▶ What you have to do
Find the number of lines below in which the word "camera" occurs. Write only that number.

---------- Given entries

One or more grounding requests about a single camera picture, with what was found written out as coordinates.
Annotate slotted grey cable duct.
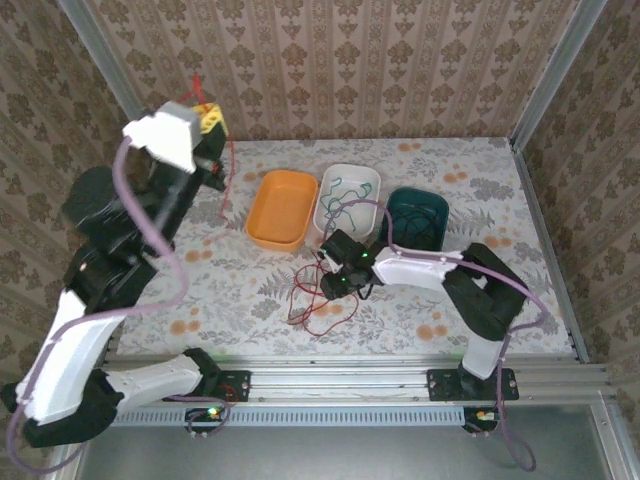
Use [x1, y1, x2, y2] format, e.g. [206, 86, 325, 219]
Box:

--------------------
---------- Given entries

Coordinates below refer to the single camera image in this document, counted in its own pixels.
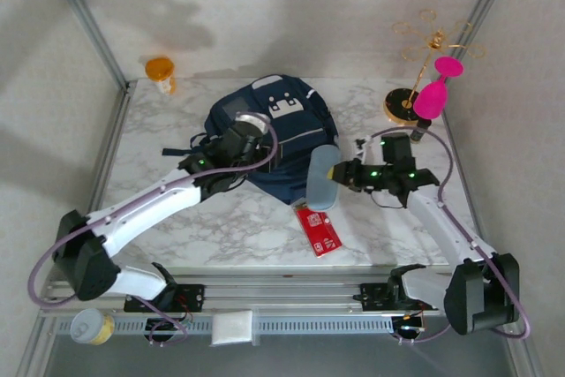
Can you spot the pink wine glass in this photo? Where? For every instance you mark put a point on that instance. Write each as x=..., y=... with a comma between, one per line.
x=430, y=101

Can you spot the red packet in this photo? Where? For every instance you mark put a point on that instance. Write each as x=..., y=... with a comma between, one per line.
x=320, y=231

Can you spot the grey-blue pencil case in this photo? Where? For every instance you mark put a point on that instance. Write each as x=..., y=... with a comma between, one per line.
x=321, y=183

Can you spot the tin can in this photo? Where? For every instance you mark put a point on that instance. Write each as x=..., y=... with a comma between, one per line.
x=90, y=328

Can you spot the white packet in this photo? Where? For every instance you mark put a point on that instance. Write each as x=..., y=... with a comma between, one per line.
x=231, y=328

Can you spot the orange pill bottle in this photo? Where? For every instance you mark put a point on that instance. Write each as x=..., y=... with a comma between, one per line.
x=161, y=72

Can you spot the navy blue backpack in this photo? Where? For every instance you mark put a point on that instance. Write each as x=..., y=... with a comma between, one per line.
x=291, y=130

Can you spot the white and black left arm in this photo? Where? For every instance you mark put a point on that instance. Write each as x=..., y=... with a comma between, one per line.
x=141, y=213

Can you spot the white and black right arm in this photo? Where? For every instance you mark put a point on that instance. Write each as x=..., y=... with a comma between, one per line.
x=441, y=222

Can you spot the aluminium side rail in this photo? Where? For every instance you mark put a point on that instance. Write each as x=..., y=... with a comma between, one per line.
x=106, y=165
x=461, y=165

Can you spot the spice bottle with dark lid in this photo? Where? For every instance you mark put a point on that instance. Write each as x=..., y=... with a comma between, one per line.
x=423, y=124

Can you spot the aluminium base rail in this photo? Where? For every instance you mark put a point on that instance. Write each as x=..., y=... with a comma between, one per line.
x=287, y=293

--------------------

▶ Expected output
2